The BTsync secret key looks like base32 (roughly A-Z and 0-9) and is 32 characters. That’s 160 bits of data. The Kademlia DHT network uses 128 bit keys, so perhaps 128 of those are used to search the DHT (and are thus public), leaving 32 bits for the secret key? That would obviously be absurd so hopefully I’ve misrepresented how their stuff works, but the point is I have a hard time seeing how to get something secure out of such a small blob of data.

Bittorrent’s Mainline DHT uses 160-bit keys, so that might explain the size of the secret key in BTSync.

Yeah, but hopefully not, as the key used to lookup stuff in the DHT is public – it’s sent to the DHT network, after all… :slight_smile:


There was an effort to reverse engineer the bt sync protocol. It never got far.

Here’s some info:

and some code:

At least it did find out a few things about how the secret works. As far as I understood it the secret as such is just a random number. The forum article linked above explains how the read-only secret is generated from that.
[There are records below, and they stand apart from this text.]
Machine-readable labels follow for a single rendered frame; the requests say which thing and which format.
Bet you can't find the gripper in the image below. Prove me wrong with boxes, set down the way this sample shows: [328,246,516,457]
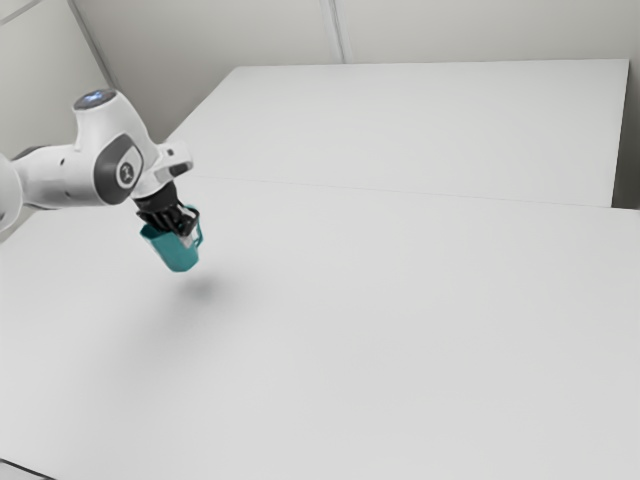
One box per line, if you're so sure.
[131,181,202,239]

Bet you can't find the teal faceted mug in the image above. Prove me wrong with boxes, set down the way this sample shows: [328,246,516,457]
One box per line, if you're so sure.
[138,203,205,274]

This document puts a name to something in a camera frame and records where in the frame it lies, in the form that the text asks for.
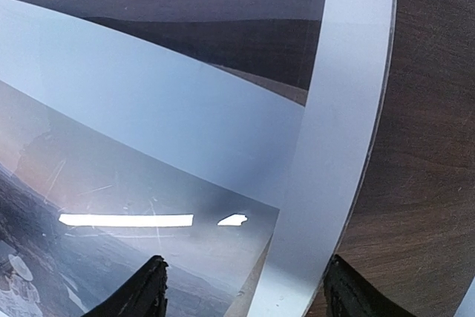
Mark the landscape photo with white border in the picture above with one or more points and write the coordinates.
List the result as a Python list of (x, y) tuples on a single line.
[(113, 150)]

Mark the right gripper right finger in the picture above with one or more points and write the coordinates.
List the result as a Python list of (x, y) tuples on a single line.
[(348, 293)]

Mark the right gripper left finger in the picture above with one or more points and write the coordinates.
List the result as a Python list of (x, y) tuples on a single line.
[(143, 294)]

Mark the clear acrylic sheet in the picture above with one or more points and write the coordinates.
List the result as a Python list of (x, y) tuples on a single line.
[(275, 40)]

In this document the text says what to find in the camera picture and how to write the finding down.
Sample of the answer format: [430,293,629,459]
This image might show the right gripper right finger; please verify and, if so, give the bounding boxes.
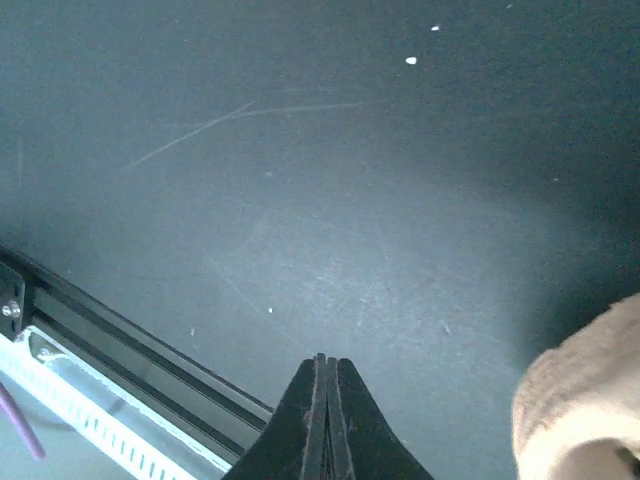
[326,357,432,479]

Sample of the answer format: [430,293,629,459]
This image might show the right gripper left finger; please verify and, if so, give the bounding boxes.
[224,353,328,480]

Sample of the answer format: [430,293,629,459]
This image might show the brown cardboard cup carrier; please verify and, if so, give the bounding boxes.
[512,295,639,480]

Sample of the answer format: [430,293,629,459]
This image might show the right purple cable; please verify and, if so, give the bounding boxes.
[0,382,47,461]

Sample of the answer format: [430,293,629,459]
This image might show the white slotted cable duct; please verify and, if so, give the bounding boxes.
[1,327,231,480]

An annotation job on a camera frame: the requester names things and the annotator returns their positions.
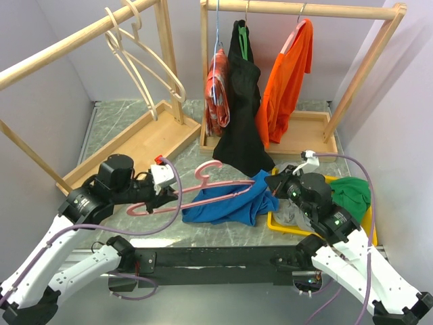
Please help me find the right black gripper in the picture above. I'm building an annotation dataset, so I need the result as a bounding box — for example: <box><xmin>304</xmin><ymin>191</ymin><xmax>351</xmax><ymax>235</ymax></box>
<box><xmin>264</xmin><ymin>164</ymin><xmax>314</xmax><ymax>217</ymax></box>

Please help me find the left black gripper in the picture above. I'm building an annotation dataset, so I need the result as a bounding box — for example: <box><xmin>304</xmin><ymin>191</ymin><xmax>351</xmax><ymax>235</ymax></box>
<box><xmin>112</xmin><ymin>176</ymin><xmax>179</xmax><ymax>213</ymax></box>

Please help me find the pink plastic hanger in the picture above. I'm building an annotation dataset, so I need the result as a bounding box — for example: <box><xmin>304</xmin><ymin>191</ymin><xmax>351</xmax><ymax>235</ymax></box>
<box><xmin>126</xmin><ymin>160</ymin><xmax>258</xmax><ymax>217</ymax></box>

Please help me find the blue tank top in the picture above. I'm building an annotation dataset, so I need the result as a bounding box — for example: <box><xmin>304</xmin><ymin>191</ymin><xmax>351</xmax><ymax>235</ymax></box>
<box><xmin>182</xmin><ymin>171</ymin><xmax>279</xmax><ymax>226</ymax></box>

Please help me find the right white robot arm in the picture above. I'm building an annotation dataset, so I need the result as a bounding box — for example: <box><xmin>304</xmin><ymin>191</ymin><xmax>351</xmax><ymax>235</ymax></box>
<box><xmin>265</xmin><ymin>165</ymin><xmax>432</xmax><ymax>324</ymax></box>

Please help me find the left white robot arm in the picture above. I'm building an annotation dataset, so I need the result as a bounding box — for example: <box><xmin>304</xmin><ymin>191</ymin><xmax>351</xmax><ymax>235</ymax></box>
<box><xmin>1</xmin><ymin>154</ymin><xmax>182</xmax><ymax>324</ymax></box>

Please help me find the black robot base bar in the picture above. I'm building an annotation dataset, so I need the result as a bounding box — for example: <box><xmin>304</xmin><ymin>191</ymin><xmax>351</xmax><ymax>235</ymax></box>
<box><xmin>114</xmin><ymin>245</ymin><xmax>322</xmax><ymax>292</ymax></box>

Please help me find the rear beige plastic hanger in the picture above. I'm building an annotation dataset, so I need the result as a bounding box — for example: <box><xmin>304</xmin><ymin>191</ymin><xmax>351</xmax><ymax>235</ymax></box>
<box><xmin>119</xmin><ymin>1</ymin><xmax>186</xmax><ymax>103</ymax></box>

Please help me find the beige plastic hanger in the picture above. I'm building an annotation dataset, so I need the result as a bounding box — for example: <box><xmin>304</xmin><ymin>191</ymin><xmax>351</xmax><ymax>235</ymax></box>
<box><xmin>119</xmin><ymin>1</ymin><xmax>186</xmax><ymax>103</ymax></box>
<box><xmin>104</xmin><ymin>7</ymin><xmax>158</xmax><ymax>121</ymax></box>

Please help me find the front beige plastic hanger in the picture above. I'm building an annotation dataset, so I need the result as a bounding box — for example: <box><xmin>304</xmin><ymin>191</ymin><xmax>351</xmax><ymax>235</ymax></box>
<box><xmin>104</xmin><ymin>7</ymin><xmax>158</xmax><ymax>121</ymax></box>

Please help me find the pink hanger with metal hook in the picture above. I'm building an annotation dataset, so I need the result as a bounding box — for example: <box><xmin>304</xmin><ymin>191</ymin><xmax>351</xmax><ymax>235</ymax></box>
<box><xmin>280</xmin><ymin>3</ymin><xmax>306</xmax><ymax>54</ymax></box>

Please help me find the green hanger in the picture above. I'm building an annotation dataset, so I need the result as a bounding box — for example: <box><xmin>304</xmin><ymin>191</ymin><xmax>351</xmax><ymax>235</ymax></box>
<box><xmin>238</xmin><ymin>23</ymin><xmax>254</xmax><ymax>63</ymax></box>

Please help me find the grey garment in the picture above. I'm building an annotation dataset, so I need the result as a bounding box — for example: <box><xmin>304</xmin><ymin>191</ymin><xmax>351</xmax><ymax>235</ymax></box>
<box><xmin>275</xmin><ymin>164</ymin><xmax>314</xmax><ymax>232</ymax></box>

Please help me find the green garment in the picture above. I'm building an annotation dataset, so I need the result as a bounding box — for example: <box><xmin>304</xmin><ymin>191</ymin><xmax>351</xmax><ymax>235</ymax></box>
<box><xmin>330</xmin><ymin>177</ymin><xmax>371</xmax><ymax>223</ymax></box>

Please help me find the yellow plastic tray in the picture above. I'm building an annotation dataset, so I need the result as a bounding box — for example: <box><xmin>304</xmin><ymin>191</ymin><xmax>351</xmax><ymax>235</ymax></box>
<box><xmin>267</xmin><ymin>170</ymin><xmax>374</xmax><ymax>244</ymax></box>

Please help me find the right wooden clothes rack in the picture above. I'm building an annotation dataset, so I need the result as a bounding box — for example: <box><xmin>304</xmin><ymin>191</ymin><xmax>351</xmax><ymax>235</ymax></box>
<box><xmin>200</xmin><ymin>1</ymin><xmax>407</xmax><ymax>159</ymax></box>

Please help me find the wooden clothes rack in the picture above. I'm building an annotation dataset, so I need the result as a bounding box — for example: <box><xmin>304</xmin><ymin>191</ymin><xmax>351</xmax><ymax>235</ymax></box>
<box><xmin>200</xmin><ymin>1</ymin><xmax>407</xmax><ymax>159</ymax></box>
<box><xmin>1</xmin><ymin>1</ymin><xmax>201</xmax><ymax>194</ymax></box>

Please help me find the left wooden clothes rack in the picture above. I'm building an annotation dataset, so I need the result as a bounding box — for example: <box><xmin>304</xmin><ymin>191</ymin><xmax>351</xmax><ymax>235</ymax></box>
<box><xmin>1</xmin><ymin>1</ymin><xmax>201</xmax><ymax>194</ymax></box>

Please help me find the black garment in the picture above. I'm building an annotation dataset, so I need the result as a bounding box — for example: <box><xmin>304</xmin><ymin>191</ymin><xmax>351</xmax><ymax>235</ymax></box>
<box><xmin>213</xmin><ymin>20</ymin><xmax>275</xmax><ymax>177</ymax></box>

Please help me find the orange t-shirt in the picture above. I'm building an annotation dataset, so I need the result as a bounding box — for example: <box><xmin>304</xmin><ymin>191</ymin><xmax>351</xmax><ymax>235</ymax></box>
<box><xmin>255</xmin><ymin>19</ymin><xmax>314</xmax><ymax>148</ymax></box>

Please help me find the red patterned garment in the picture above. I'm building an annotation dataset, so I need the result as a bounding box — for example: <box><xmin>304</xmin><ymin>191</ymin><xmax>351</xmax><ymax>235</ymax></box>
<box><xmin>204</xmin><ymin>49</ymin><xmax>230</xmax><ymax>136</ymax></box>

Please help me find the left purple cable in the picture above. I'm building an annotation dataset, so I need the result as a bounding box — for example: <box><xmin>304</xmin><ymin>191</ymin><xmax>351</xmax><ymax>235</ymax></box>
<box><xmin>0</xmin><ymin>156</ymin><xmax>184</xmax><ymax>305</ymax></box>

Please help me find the purple cable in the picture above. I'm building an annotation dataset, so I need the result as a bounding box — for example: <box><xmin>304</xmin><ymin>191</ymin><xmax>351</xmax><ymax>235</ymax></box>
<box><xmin>297</xmin><ymin>152</ymin><xmax>377</xmax><ymax>325</ymax></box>
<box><xmin>0</xmin><ymin>156</ymin><xmax>184</xmax><ymax>305</ymax></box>

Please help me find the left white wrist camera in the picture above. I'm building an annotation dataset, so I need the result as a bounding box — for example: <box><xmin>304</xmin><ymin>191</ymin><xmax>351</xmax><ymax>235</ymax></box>
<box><xmin>150</xmin><ymin>155</ymin><xmax>176</xmax><ymax>194</ymax></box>

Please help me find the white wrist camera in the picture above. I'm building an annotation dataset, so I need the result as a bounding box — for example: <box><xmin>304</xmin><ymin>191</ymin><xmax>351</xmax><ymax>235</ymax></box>
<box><xmin>150</xmin><ymin>155</ymin><xmax>176</xmax><ymax>194</ymax></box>
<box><xmin>292</xmin><ymin>150</ymin><xmax>320</xmax><ymax>175</ymax></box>

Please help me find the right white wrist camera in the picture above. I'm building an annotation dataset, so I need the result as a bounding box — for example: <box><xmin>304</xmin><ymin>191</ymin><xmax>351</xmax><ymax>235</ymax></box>
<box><xmin>292</xmin><ymin>150</ymin><xmax>320</xmax><ymax>175</ymax></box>

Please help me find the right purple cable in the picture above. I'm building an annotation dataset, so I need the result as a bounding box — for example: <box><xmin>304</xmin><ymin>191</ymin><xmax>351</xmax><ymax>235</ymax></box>
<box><xmin>297</xmin><ymin>152</ymin><xmax>377</xmax><ymax>325</ymax></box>

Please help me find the blue wire hanger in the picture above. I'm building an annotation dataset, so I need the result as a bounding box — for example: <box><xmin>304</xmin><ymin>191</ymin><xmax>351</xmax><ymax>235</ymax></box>
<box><xmin>210</xmin><ymin>0</ymin><xmax>223</xmax><ymax>106</ymax></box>

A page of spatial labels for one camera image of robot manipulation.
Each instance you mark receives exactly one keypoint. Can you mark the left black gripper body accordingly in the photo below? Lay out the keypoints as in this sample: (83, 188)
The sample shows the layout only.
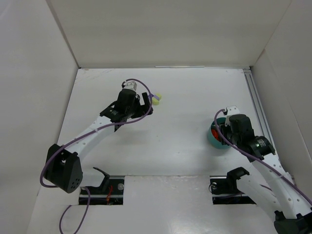
(142, 105)

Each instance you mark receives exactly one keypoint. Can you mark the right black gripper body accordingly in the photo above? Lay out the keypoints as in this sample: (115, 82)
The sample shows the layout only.
(224, 133)

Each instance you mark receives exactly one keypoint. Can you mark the orange dish lego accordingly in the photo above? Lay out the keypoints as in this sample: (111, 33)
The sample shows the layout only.
(215, 134)

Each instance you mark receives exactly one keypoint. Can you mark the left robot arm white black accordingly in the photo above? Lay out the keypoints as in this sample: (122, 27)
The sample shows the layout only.
(63, 163)

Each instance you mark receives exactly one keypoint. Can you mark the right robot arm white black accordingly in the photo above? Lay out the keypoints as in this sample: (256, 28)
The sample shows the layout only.
(286, 205)

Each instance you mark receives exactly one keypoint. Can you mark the light green rounded lego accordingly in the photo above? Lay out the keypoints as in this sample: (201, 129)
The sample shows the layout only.
(155, 101)

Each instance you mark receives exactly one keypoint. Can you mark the teal round divided container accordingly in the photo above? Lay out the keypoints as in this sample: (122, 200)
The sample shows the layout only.
(215, 143)

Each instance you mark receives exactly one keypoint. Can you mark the light green small lego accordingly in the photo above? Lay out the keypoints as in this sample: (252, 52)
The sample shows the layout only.
(158, 96)

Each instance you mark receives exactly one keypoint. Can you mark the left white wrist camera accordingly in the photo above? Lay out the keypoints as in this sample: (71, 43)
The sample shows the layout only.
(130, 85)

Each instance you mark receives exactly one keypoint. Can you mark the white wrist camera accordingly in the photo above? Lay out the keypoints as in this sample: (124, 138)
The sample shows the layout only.
(130, 85)
(230, 111)

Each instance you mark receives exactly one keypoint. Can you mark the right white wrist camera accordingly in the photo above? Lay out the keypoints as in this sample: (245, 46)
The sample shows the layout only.
(230, 111)

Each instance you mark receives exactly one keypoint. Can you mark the aluminium rail right side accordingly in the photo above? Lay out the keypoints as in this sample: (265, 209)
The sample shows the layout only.
(256, 101)

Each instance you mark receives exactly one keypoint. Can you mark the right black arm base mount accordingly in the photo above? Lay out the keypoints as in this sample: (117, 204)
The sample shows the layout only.
(224, 188)

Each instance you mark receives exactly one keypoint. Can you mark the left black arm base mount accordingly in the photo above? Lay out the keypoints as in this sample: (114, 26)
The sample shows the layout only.
(103, 189)

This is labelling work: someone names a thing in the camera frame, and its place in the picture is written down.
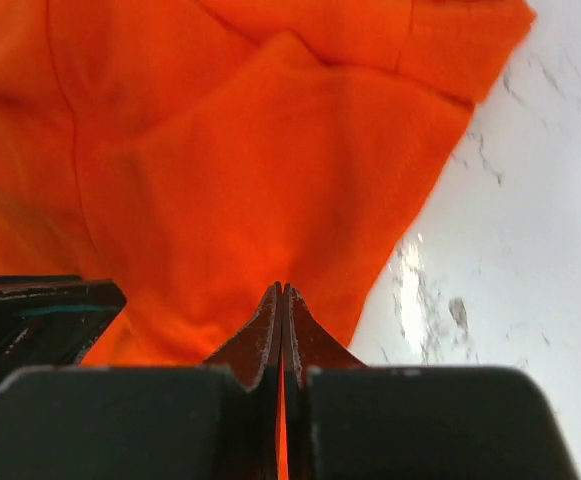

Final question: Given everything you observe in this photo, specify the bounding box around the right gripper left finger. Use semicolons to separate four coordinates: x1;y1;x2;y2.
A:
0;286;281;479

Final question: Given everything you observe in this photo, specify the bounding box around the orange t shirt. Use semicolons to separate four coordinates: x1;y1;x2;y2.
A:
0;0;538;480

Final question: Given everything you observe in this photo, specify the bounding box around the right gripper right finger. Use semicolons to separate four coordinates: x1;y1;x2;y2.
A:
282;286;576;479

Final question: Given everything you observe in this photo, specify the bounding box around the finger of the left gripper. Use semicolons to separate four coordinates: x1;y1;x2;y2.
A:
0;275;126;383

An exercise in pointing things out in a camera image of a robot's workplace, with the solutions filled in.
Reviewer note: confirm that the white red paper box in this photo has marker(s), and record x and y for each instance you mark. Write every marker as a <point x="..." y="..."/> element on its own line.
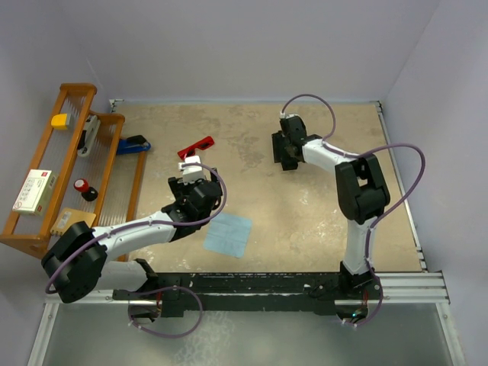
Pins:
<point x="35" y="194"/>

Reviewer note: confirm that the blue cleaning cloth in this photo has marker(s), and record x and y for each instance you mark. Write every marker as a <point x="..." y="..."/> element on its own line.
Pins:
<point x="228" y="235"/>

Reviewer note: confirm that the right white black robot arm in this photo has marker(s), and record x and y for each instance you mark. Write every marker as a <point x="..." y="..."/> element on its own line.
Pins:
<point x="360" y="185"/>

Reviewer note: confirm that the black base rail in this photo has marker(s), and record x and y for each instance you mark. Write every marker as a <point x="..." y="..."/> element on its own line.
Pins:
<point x="322" y="293"/>

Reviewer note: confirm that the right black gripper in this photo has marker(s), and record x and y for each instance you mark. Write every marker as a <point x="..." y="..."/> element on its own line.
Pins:
<point x="284" y="154"/>

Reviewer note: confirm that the aluminium table frame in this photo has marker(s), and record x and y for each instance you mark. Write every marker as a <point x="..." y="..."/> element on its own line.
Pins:
<point x="297" y="226"/>

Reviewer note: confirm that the white black stapler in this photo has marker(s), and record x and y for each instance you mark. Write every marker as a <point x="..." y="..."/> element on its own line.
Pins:
<point x="89" y="133"/>

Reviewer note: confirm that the red black stamp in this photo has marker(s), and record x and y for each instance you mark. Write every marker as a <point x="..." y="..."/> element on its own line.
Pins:
<point x="87" y="192"/>

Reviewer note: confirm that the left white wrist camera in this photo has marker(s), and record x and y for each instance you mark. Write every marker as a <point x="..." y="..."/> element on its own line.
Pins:
<point x="191" y="171"/>

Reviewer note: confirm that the red sunglasses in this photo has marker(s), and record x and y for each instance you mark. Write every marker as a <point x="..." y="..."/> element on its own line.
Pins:
<point x="200" y="145"/>

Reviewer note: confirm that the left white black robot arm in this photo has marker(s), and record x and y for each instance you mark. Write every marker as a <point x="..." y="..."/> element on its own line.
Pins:
<point x="75" y="263"/>

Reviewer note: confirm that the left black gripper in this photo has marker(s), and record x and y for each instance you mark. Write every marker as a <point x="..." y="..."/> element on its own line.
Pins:
<point x="179" y="188"/>

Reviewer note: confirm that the wooden tiered rack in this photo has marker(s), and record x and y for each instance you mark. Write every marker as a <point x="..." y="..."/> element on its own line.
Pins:
<point x="117" y="178"/>

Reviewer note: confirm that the black sunglasses case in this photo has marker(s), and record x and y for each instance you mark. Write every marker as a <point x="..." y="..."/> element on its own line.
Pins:
<point x="280" y="153"/>

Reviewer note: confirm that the yellow grey block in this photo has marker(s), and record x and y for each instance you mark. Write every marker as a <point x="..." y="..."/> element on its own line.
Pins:
<point x="62" y="121"/>

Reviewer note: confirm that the blue black stapler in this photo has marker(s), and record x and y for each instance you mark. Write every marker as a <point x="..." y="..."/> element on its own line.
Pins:
<point x="133" y="144"/>

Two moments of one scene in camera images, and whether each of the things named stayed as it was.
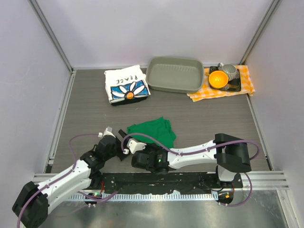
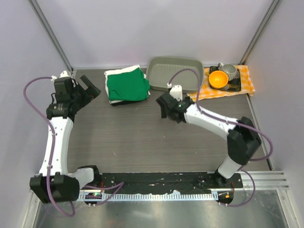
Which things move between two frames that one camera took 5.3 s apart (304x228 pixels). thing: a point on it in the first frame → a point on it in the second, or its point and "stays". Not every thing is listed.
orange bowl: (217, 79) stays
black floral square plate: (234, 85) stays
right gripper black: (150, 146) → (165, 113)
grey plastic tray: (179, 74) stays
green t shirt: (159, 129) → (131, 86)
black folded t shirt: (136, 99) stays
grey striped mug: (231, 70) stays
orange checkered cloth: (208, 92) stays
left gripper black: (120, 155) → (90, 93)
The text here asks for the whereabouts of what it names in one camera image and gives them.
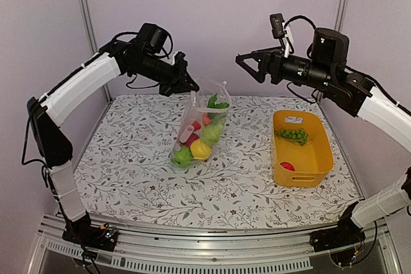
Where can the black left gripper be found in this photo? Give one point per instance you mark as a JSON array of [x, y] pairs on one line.
[[182, 81]]

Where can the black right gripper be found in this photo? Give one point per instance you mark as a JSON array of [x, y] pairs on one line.
[[264, 56]]

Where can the orange carrot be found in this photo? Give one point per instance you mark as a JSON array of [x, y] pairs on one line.
[[219, 113]]

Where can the red apple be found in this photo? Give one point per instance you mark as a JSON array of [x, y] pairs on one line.
[[188, 135]]

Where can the clear zip top bag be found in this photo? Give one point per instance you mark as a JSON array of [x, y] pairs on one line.
[[196, 107]]

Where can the green guava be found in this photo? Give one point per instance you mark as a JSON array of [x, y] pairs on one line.
[[181, 156], [211, 134]]

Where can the yellow lemon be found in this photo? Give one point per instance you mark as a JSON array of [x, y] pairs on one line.
[[200, 150]]

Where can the green grape bunch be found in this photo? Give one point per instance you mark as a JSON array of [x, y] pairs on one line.
[[299, 136]]

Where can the red tomato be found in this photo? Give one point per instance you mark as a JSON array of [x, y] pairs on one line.
[[287, 166]]

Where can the yellow plastic basket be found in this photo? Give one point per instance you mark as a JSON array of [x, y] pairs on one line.
[[312, 162]]

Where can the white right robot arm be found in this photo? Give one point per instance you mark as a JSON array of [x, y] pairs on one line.
[[358, 96]]

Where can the floral tablecloth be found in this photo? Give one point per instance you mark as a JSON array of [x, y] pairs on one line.
[[126, 170]]

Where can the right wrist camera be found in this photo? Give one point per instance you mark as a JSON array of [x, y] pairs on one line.
[[280, 33]]

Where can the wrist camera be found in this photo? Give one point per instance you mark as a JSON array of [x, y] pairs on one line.
[[153, 37], [280, 33]]

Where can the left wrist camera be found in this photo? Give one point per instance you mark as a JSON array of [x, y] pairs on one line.
[[153, 37]]

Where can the left aluminium post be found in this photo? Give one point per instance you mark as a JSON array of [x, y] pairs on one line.
[[87, 22]]

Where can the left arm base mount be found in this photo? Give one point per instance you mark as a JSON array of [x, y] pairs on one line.
[[103, 237]]

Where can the aluminium front rail frame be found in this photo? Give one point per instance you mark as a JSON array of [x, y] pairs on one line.
[[151, 248]]

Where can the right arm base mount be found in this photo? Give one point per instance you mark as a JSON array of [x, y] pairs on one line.
[[343, 234]]
What is BTSync share key (secret)

Well, from what I understand, it is nothing more than a GUID. It has nothing to do with privacy or security, since, in case of BTSync, it will be passed through their trackers and relays. Also, if you do not wish to let BT have any information about your shares/repos, and disable the BT trackers and relays, then the node discovery could be done either by using the DHT, or by using the “predefined hosts”. Predefined hosts are simply the host names/IPs:ports of the hosts on the list of predefined hosts that do have a physical copy of this share/repo. In case of BTSync, predefined hosts can not be used as general purpose trackers. That is, it MUST contain the physical copy of the share in order for you to discover the other nodes via then, which is the idea I do not particularly like.

It seems to me that predefined host should be a full equivalent of a tracker regardless of physical presence of the data of the share. But this is arguable. Because in that case those hosts may potentially have to carry way too much traffic and for the shares it does not even know about. But, on the other hand, since “predefined hosts” is per share option, you may simply be able to click on a checkbox in a repo edit screen that says “use as a tracker only”. In this case, no physical data of the share is needed and all the tracker functionality will be available. This means that predefined hosts can be used as trackers for only those shares they know about and not just for any arbitrary share, like in DHT. So, when you pass the share key and provide at least one predefined host for initial node discovery, it assumed that hosts knows about this share and has it on its list, even though it does not have to have a physical data of the share.

And, since DHT is public by definition and DHT netowork can be joined by anyone, it implies that the repo key isn’t even meant to be a “secret” of ANY kind. It is merely a truncated version of share ID “GUID”.

But, via this key you have a mechanism of identification of other nodes that carry this particular repo, again, either via DHT or “present hosts”.

So now, once you have that key, all you need is to specify the folder where this share is to be stored in order to create your node for this share.

Once you specify these things, then, if you have DHT enabled, the other nodes that carry this share and have DHT enabled also will respond to your requests to join the share. Alternatively, when distributing the share key you may also provide the information for the “guaranteed” shared hosts. One of them is enough to trigger the process.

Interestingly enough, if at least one node has DHT or “use predefined hosts” enabled and a new node comes it on the this share, it will provide you the list of all the known nodes on this share. That means that “predefined host” essentially functions as a tracker and it knows about all and any nodes on this share currently on line or were on line some time ago within your preset limit of time when you keep them on “seen list”.

Furthermore, any node also behaves like a tracker, if you can discover it. Meaning that upon request it provides the list of all the nodes on this share that it knows about.